TASK DIRECTIONS :: Lines with "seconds" in them are to be located in the listing below and copied.

RAW DATA ::
----------------------------------------
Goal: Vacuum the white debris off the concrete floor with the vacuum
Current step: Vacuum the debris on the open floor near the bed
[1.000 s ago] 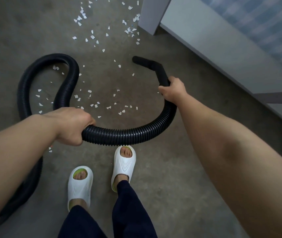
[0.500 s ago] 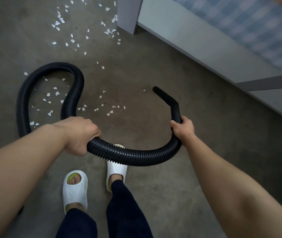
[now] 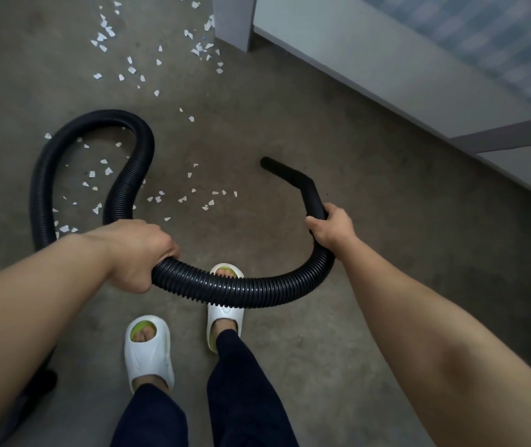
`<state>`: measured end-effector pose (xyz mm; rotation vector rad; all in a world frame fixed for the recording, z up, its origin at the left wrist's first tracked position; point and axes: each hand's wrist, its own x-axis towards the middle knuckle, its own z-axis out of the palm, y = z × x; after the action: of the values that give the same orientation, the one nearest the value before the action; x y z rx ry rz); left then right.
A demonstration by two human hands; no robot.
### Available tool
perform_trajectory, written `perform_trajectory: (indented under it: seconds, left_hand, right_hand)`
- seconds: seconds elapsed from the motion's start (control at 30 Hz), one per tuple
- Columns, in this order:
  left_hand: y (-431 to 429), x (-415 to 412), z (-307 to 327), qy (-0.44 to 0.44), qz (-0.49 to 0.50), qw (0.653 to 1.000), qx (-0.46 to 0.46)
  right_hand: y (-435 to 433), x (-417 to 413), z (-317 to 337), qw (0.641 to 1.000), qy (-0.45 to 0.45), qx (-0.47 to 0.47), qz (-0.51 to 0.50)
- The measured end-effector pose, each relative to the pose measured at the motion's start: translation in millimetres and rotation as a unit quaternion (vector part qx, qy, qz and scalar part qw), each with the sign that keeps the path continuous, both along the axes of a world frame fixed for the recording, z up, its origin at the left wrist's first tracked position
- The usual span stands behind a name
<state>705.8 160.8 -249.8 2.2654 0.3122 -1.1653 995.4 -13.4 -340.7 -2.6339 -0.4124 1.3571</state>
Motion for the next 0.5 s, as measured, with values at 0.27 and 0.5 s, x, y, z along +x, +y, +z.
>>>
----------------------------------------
TASK RESPONSE ::
perform_trajectory, written `perform_trajectory: (indented under it: seconds, left_hand, right_hand)`
- seconds: seconds elapsed from the motion's start (control at 30 Hz), one per tuple

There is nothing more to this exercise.